- **WORK TASK**: The output should be the listing below, limited to the lines from the one with "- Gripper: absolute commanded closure" through the one with "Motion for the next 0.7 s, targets", exact and without pictures.

- **SUPPLIED ENTRIES**:
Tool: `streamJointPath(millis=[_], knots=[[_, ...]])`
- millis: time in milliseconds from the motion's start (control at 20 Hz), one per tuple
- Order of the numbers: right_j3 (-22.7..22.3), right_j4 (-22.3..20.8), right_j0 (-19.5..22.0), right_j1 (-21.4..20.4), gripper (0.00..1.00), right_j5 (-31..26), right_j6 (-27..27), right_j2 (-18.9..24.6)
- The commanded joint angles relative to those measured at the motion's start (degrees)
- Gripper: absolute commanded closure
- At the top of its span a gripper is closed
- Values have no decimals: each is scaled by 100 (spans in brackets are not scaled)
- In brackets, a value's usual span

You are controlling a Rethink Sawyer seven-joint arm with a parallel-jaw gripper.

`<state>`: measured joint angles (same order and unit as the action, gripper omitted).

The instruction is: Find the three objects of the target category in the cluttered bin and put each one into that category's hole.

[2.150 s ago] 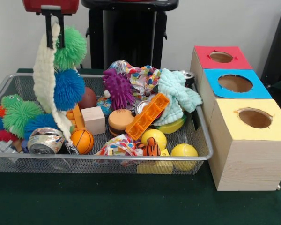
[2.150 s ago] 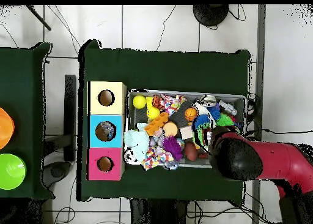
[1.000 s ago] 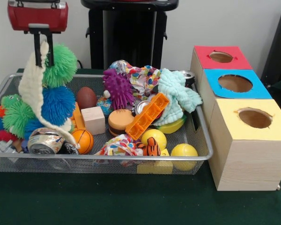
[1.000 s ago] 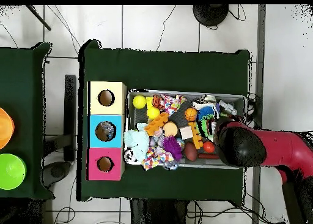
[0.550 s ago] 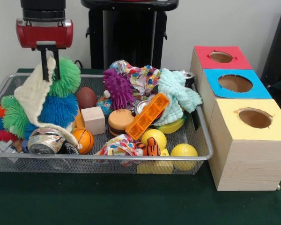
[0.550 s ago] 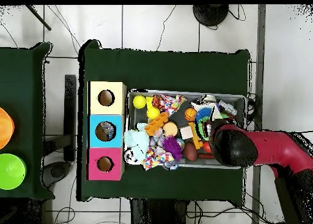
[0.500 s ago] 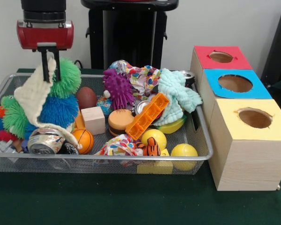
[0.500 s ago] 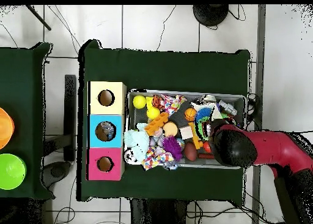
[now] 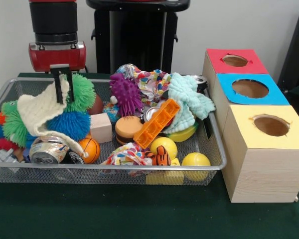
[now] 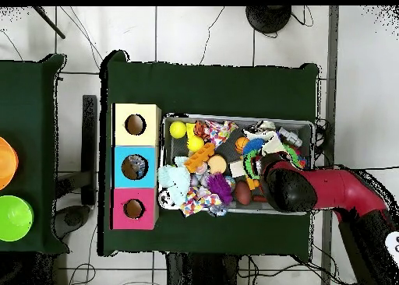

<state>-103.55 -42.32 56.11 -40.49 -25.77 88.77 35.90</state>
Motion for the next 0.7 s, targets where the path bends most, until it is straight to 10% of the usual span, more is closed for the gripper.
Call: streamJointPath(millis=[50,700], knots=[[192,-357,73,423,100,302,-87,-191],[325,-323,222,664,100,181,-302,-2]])
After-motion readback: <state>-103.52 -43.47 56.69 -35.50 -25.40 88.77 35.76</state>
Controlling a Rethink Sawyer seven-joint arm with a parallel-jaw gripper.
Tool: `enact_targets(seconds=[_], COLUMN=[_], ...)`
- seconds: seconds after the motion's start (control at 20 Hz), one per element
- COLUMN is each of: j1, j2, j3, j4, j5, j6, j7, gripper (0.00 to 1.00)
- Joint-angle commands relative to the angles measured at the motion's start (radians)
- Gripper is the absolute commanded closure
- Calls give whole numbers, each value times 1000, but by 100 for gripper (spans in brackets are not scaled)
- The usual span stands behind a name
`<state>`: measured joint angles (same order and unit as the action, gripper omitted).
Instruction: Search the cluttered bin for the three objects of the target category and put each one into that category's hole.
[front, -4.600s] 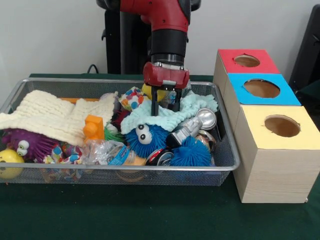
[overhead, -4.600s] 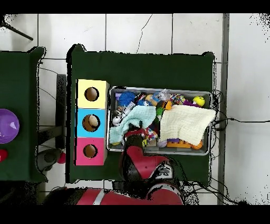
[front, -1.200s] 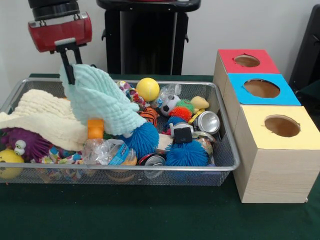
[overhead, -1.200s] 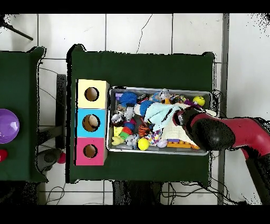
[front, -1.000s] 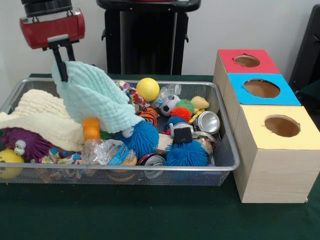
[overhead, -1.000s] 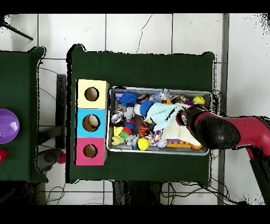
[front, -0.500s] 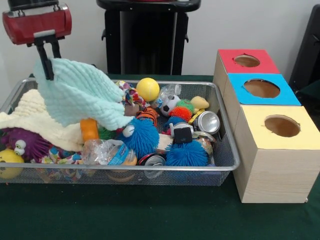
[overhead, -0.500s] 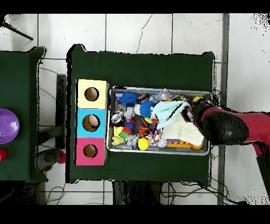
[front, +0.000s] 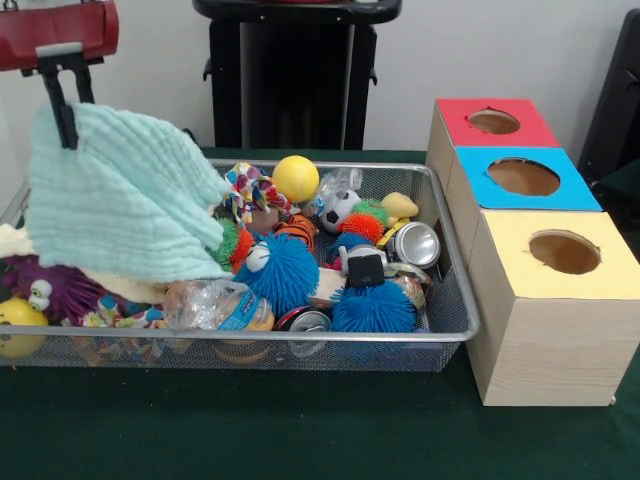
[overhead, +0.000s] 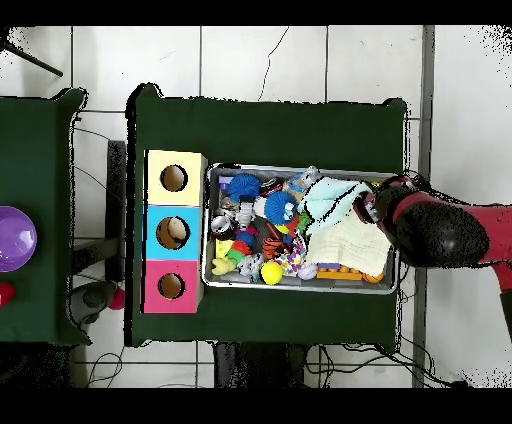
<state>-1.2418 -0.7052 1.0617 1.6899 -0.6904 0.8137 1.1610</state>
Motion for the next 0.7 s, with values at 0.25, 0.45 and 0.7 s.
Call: enact_targets(seconds=[0.25,0.45,0.7], j1=[7,25,72], j2=[35,31,77], j3=[17,-34,-142], j4=[-163,-149,-68], j5=[14,-55,-102], j6=[215,125,27], j7=[-420,-297,-49], gripper=[100,100,100])
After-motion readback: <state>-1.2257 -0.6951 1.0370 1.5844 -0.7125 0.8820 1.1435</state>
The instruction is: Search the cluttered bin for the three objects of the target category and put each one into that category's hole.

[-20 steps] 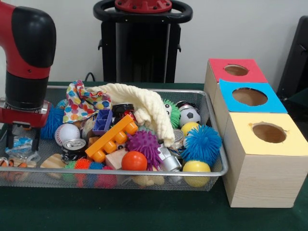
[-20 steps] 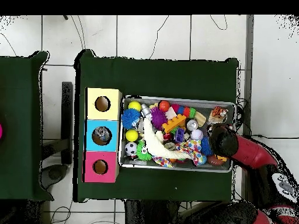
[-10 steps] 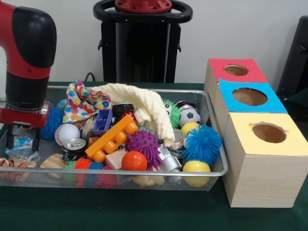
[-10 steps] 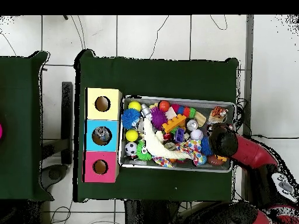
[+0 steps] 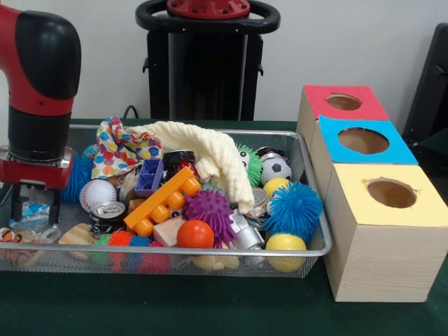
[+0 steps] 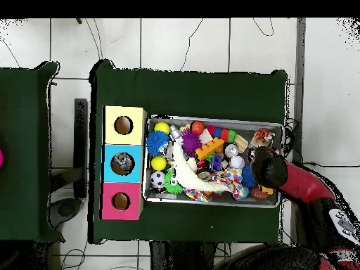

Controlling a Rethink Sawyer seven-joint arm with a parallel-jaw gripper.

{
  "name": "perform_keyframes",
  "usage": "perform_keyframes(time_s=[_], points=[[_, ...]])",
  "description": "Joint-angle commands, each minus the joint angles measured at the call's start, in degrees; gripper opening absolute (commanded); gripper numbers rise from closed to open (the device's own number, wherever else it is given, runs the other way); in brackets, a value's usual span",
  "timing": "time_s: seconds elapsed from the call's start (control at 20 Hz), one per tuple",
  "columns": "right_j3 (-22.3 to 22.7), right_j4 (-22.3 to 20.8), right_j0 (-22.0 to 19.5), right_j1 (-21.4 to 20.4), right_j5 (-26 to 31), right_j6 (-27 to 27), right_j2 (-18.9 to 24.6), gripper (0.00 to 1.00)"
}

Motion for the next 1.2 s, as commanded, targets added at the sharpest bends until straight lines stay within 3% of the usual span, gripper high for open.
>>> perform_keyframes(time_s=[0.05,0.85,1.2], points=[[10.0,-2.6,-8.7,2.4,-3.8,4.5,18.7,1.0],[10.5,-5.4,-11.8,3.1,-5.0,5.4,22.7,1.0],[11.9,-7.8,-16.5,4.8,-7.5,5.0,28.9,1.0]])
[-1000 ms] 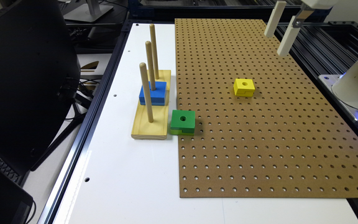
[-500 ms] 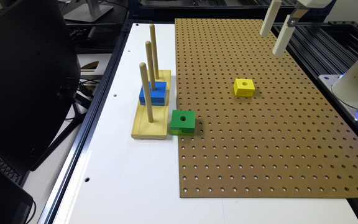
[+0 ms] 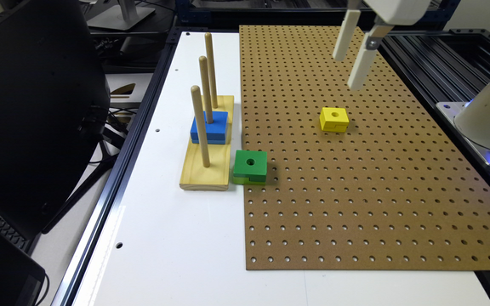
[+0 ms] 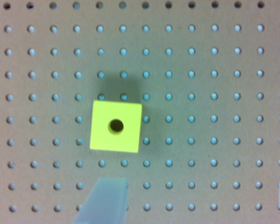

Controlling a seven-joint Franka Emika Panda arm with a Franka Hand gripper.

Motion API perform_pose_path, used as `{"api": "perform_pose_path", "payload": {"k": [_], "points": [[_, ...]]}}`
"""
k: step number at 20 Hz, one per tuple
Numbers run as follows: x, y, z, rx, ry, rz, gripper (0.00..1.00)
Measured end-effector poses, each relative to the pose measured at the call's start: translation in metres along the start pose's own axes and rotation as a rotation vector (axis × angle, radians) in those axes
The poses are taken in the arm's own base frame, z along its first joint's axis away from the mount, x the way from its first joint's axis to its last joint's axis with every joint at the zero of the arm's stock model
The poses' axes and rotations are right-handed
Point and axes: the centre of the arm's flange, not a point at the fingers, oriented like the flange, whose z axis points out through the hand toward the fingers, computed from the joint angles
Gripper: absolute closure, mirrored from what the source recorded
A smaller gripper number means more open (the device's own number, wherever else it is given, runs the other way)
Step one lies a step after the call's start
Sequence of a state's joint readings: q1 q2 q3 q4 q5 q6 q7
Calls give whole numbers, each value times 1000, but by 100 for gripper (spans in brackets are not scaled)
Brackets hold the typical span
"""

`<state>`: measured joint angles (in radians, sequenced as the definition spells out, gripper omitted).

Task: Pick up green block.

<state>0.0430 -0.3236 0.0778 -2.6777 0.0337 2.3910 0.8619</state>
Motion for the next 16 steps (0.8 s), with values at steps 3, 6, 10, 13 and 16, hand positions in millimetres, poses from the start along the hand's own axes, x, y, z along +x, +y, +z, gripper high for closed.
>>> {"api": "perform_pose_path", "payload": {"k": [3, 6, 10, 13, 16], "points": [[4, -8, 1, -1, -2, -1, 0], [5, -10, 1, -2, -3, -2, 0], [5, -20, -2, 4, 3, -2, 0], [7, -34, -3, 7, 4, -1, 0], [11, -45, 0, 6, 0, -2, 0]]}}
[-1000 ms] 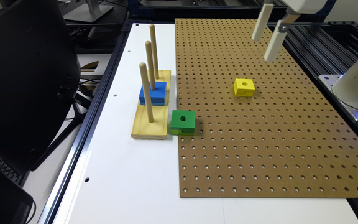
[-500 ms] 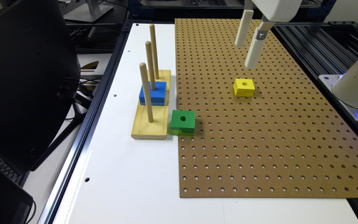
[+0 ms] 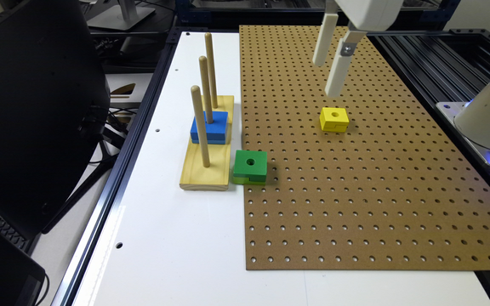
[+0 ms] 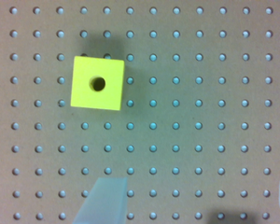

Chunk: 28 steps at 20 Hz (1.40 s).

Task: Pick up green block.

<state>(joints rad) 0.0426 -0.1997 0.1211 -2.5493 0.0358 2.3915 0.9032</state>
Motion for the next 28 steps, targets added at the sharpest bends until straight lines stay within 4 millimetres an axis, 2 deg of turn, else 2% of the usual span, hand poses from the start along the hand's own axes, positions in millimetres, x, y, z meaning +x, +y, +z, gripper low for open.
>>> {"api": "perform_pose_path", "payload": {"k": [4, 5, 14, 21, 28], "points": [[5, -11, 1, 2, -3, -1, 0], [11, -20, 4, 2, -8, -2, 0], [17, -35, 4, 10, -9, -2, 0], [27, -55, 7, 21, -12, -2, 0], [31, -61, 11, 20, -18, -2, 0]]}}
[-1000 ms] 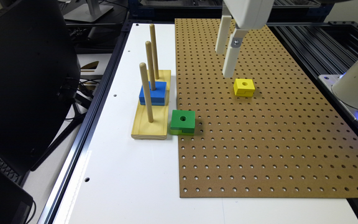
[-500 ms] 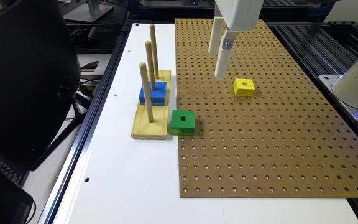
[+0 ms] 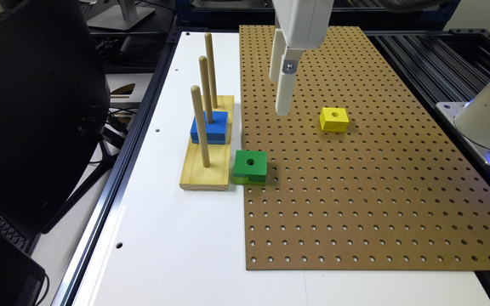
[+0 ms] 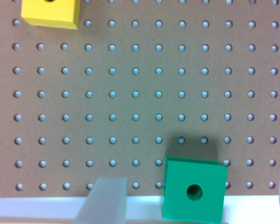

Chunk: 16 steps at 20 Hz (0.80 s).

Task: Pick up green block.

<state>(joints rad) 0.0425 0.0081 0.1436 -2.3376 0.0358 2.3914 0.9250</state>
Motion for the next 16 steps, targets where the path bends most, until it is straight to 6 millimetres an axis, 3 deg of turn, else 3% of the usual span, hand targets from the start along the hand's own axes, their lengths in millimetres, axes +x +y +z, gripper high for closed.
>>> {"api": "perform_pose_path", "payload": {"k": [3, 6, 9, 16], "points": [[0, 0, 6, -7, -7, 0, 0], [2, -2, 34, -12, -19, 2, 0], [4, -3, 50, -8, -22, 3, 0], [6, -12, 45, 8, -13, 1, 0]]}}
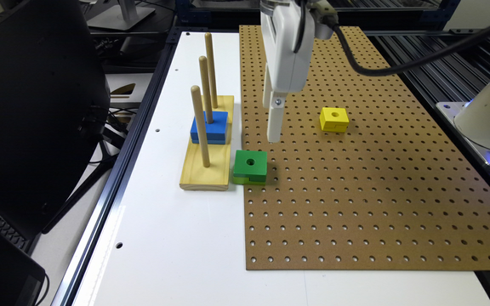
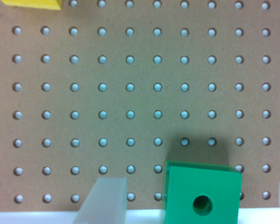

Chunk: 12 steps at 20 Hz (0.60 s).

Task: Pick up green block.

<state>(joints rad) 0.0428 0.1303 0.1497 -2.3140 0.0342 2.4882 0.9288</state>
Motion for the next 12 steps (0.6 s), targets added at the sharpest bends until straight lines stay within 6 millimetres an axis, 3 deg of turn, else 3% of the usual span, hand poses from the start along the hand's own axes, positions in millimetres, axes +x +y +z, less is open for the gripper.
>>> {"api": "perform_pose_path", "payload": {"k": [7, 12], "points": [[4, -9, 4, 4, -4, 1, 0], [5, -9, 39, 2, -17, 4, 0]]}}
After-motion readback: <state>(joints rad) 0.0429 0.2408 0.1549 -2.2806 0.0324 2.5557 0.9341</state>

- **ANSWER**:
- Gripper: absolute commanded closure
- At the top of its span a gripper is closed
- Values have no decimals: each is scaled by 100 (spans in brackets are not scaled)
- In brackets, a value's usual span

You are controlling a Rethink Sawyer seven-joint arm with a parallel-jaw gripper.

`<state>`: measured joint angles (same order and unit as the action, gripper omitted).

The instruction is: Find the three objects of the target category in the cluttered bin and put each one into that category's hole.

[2.150 s ago] 
[2.150 s ago] 
[1.000 s ago] 
[1.000 s ago] 
[0.550 s ago] 
[0.550 s ago] 
[0.500 s ago] 
[0.500 s ago] 
[now] 
[now] 

<state>-103.55 -42.32 56.11 -40.49 -25.77 88.77 35.90</state>
Motion for the next 0.7 s, targets where the path bends most, until it is straight to 10% of the usual span, more is closed for the gripper.

Nothing else is part of this exercise.